> _PROBLEM DETAILS_: Setting pictures aside, output exactly the lines from the start of the records to the line with "Highlight the white marker plate.", that line included.
————————
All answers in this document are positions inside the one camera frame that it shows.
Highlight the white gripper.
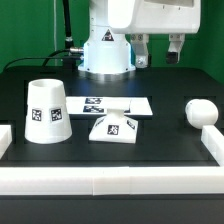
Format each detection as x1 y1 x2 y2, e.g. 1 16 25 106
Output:
108 0 201 68

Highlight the white lamp bulb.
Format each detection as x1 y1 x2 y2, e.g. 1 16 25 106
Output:
185 99 219 129

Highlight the white lamp base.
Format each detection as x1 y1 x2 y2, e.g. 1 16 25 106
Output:
89 109 138 144

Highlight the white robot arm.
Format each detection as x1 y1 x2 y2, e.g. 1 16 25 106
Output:
79 0 201 75

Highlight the white lamp shade cone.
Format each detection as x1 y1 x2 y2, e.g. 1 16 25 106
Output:
25 79 72 144

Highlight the white marker plate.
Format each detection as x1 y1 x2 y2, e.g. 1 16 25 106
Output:
66 96 153 116

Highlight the black thick hose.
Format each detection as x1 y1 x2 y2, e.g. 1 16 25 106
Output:
62 0 75 51

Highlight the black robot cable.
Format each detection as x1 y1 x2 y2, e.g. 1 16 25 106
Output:
2 49 84 72

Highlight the white front fence wall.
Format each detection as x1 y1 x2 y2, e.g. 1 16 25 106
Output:
0 167 224 196

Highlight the white left fence wall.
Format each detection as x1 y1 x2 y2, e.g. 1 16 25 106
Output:
0 125 12 159

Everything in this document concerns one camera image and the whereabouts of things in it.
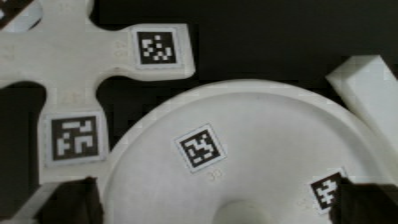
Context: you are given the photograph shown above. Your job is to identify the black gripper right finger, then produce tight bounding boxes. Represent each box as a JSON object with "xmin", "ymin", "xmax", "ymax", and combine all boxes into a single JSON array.
[{"xmin": 334, "ymin": 179, "xmax": 398, "ymax": 224}]

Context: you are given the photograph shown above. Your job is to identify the white round table top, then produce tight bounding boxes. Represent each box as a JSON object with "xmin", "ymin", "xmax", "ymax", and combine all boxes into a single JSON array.
[{"xmin": 102, "ymin": 80, "xmax": 398, "ymax": 224}]

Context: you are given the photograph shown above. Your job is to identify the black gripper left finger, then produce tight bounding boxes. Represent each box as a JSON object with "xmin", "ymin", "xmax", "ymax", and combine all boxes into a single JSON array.
[{"xmin": 14, "ymin": 177, "xmax": 103, "ymax": 224}]

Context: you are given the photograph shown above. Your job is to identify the white cross table base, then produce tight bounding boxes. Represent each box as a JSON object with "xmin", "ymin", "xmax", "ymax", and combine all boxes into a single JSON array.
[{"xmin": 0, "ymin": 0, "xmax": 196, "ymax": 183}]

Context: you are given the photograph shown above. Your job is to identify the white fence bar right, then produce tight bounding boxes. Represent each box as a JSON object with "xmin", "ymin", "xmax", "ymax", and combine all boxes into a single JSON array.
[{"xmin": 327, "ymin": 55, "xmax": 398, "ymax": 154}]

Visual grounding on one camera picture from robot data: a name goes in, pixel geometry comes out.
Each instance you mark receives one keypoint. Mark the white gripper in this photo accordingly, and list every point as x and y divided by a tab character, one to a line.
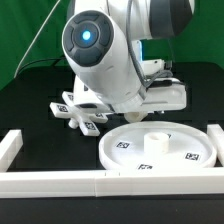
167	98

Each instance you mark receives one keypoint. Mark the white round table top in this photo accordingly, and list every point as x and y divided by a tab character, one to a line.
157	145

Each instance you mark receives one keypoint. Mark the white cross-shaped table base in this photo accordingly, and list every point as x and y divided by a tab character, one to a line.
78	118

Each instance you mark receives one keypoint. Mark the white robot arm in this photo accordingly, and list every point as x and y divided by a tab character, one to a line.
100	42

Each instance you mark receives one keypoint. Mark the white front fence rail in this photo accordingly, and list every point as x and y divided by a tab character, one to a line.
110	183

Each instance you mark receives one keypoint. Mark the white left fence rail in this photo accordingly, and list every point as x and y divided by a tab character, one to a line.
9	148

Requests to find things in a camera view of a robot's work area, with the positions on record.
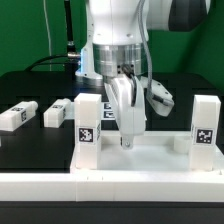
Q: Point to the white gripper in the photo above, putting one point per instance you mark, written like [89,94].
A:
[131,119]

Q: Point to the white desk top tray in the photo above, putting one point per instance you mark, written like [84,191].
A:
[162,151]

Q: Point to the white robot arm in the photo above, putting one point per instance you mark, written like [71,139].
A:
[116,54]

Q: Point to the sheet of fiducial tags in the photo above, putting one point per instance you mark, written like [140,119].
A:
[106,112]

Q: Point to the white L-shaped fence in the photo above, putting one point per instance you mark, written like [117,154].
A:
[93,185]

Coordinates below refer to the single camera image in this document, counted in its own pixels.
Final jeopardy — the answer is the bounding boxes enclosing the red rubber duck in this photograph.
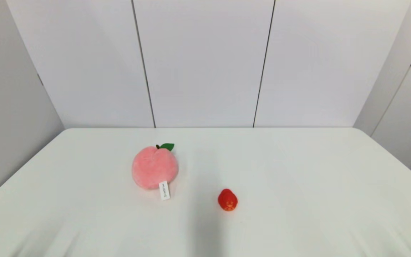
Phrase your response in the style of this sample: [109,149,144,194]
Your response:
[218,189,238,212]

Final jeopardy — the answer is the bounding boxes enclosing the pink plush peach toy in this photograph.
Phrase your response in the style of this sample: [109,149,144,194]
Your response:
[132,143,179,201]

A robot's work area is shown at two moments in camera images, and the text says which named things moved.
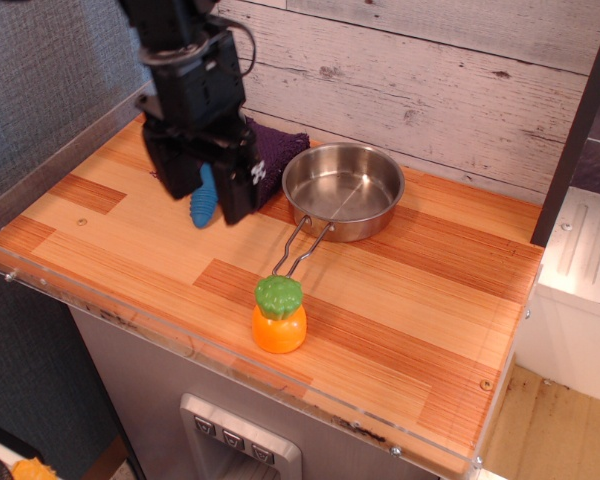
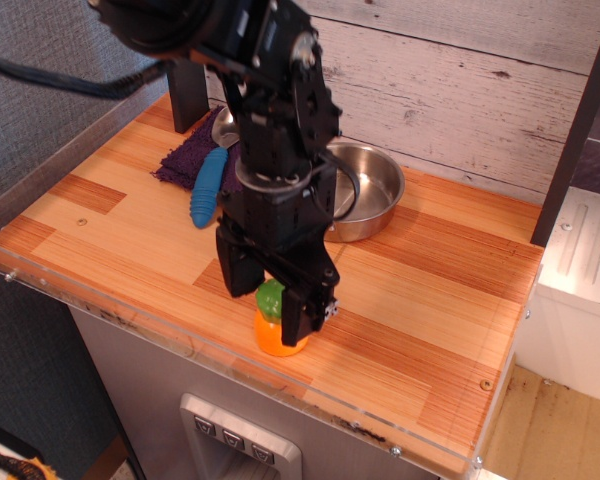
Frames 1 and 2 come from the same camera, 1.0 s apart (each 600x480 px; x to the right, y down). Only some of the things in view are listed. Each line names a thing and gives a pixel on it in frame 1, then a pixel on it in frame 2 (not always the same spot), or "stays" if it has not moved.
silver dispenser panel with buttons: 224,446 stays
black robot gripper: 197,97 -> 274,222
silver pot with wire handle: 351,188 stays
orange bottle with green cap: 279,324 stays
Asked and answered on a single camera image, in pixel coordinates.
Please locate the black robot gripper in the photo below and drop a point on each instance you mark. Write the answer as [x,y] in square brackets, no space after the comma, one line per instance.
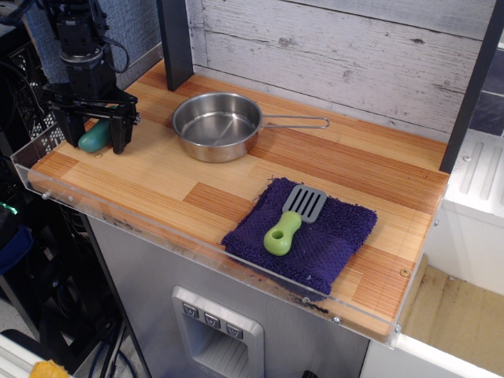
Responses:
[93,82]

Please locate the dark green pickle toy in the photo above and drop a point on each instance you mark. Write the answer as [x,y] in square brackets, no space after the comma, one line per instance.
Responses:
[97,137]

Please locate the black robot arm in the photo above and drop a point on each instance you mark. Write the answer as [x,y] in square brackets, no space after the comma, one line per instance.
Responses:
[81,27]

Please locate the purple knitted towel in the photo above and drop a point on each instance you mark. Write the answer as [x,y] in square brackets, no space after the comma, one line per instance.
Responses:
[319,251]

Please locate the black plastic crate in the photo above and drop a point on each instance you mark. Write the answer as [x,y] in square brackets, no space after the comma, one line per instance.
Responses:
[31,101]

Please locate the stainless steel pan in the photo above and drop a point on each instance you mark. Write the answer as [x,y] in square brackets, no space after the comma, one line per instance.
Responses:
[218,127]

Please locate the silver toy fridge cabinet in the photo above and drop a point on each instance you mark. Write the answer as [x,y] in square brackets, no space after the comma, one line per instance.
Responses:
[145,276]

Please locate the white toy sink unit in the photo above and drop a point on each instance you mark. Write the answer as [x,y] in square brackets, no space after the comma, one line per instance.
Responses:
[454,313]

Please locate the clear acrylic guard rail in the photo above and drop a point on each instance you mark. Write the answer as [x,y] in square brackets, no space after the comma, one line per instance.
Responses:
[155,191]

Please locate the grey spatula green handle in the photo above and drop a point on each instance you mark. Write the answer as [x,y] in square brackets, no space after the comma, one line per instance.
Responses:
[303,206]

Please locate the black right upright post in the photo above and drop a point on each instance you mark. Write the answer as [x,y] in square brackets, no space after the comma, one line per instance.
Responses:
[476,83]

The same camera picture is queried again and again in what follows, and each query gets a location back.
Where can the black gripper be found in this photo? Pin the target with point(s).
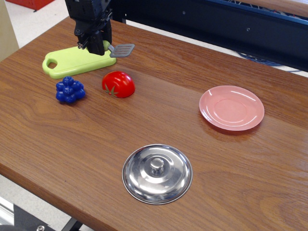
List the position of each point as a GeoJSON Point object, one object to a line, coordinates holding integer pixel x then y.
{"type": "Point", "coordinates": [93, 26]}

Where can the green handled grey toy spatula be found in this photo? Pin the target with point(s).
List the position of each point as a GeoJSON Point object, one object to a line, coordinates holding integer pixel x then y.
{"type": "Point", "coordinates": [119, 51]}

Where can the light green cutting board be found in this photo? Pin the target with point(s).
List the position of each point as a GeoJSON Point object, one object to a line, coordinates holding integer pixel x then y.
{"type": "Point", "coordinates": [74, 61]}

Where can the red toy tomato half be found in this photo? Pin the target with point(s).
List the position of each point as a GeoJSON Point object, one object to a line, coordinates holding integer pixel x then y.
{"type": "Point", "coordinates": [118, 84]}

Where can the blue toy grape bunch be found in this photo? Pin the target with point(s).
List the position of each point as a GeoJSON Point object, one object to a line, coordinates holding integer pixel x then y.
{"type": "Point", "coordinates": [69, 90]}

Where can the red box on floor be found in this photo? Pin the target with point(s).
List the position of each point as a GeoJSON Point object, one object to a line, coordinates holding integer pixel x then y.
{"type": "Point", "coordinates": [32, 4]}

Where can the shiny metal pot lid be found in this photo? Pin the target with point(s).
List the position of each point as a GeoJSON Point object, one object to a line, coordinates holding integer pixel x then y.
{"type": "Point", "coordinates": [157, 174]}

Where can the pink plastic plate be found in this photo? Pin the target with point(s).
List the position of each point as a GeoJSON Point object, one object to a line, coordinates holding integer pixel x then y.
{"type": "Point", "coordinates": [231, 108]}

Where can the black metal frame rail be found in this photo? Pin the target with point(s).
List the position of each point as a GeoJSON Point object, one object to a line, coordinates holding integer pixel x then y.
{"type": "Point", "coordinates": [236, 25]}

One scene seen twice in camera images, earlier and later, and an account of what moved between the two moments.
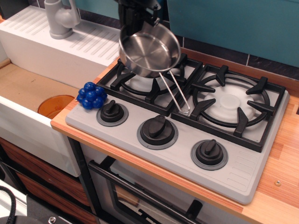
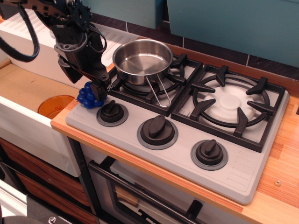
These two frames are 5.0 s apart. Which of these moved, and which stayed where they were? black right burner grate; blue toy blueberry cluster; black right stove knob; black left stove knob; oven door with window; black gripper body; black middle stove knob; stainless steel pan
Moved: black gripper body; stainless steel pan
Stayed: oven door with window; black right stove knob; black left stove knob; black right burner grate; blue toy blueberry cluster; black middle stove knob
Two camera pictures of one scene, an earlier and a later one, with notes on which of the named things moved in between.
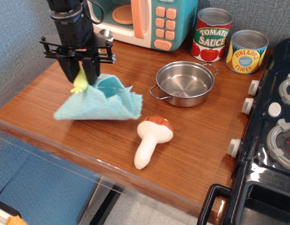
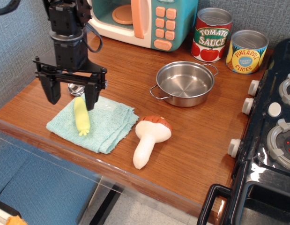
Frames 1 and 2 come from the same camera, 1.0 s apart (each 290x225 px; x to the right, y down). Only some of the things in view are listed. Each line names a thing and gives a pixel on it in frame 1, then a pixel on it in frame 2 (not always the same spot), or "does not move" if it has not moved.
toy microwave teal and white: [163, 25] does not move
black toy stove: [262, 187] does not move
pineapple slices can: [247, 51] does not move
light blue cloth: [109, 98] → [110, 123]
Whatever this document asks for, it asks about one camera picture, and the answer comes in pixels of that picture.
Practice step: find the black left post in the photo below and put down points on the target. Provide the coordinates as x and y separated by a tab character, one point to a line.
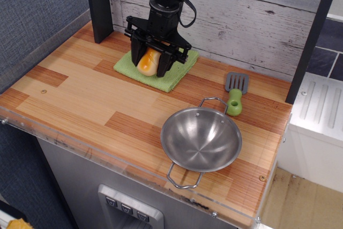
101	19

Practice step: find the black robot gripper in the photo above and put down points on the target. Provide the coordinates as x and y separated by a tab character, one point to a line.
160	33

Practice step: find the white ribbed cabinet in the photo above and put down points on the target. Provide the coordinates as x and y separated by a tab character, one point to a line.
312	144

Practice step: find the steel bowl with handles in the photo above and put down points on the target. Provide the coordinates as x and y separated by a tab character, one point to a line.
201	139

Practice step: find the yellow object at corner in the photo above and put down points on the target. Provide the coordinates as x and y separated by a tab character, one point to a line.
18	224

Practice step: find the clear acrylic table edge guard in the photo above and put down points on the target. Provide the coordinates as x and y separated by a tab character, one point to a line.
80	168

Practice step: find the grey dispenser panel with buttons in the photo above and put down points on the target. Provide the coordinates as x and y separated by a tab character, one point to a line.
123	211

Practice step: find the toy bread loaf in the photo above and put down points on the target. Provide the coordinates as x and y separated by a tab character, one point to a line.
148	64

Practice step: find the black post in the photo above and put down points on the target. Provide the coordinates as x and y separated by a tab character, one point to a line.
101	19
317	25

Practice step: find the black right post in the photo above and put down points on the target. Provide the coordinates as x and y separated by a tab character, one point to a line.
317	25

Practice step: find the grey spatula with green handle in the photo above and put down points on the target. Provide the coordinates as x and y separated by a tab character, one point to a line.
236	85

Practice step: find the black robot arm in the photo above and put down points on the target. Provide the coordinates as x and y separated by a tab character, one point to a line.
173	4

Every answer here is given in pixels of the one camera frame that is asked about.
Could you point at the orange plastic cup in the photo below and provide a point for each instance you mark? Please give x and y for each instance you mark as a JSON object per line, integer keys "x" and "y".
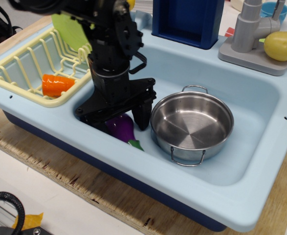
{"x": 53, "y": 86}

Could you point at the yellow tape piece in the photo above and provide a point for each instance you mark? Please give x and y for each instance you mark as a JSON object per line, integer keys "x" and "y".
{"x": 32, "y": 221}

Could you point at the yellow handled toy knife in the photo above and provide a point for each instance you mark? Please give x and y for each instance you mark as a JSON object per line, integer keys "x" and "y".
{"x": 131, "y": 4}

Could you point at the purple toy eggplant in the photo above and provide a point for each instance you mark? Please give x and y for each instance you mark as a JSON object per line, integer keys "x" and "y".
{"x": 122, "y": 128}

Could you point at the light blue toy sink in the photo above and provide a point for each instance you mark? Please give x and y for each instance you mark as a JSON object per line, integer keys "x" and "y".
{"x": 231, "y": 187}

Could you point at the dark blue plastic box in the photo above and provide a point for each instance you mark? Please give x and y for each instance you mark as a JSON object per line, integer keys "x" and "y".
{"x": 192, "y": 22}

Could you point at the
————————
> _EXERCISE RESPONSE_:
All answers in this document are positions inside the one camera frame that it shows.
Highlight the white gripper.
Format each detection as x1 y1 x2 y2, e.g. 1 16 25 106
Output:
108 0 201 68

Highlight the white lamp bulb.
Format each detection as x1 y1 x2 y2, e.g. 1 16 25 106
Output:
185 99 219 129

Highlight the white lamp base.
Format each detection as x1 y1 x2 y2, e.g. 1 16 25 106
Output:
89 109 138 144

Highlight the white robot arm.
Format each detection as x1 y1 x2 y2, e.g. 1 16 25 106
Output:
79 0 201 75

Highlight the white lamp shade cone.
Format each detection as x1 y1 x2 y2, e.g. 1 16 25 106
Output:
25 79 72 144

Highlight the white marker plate.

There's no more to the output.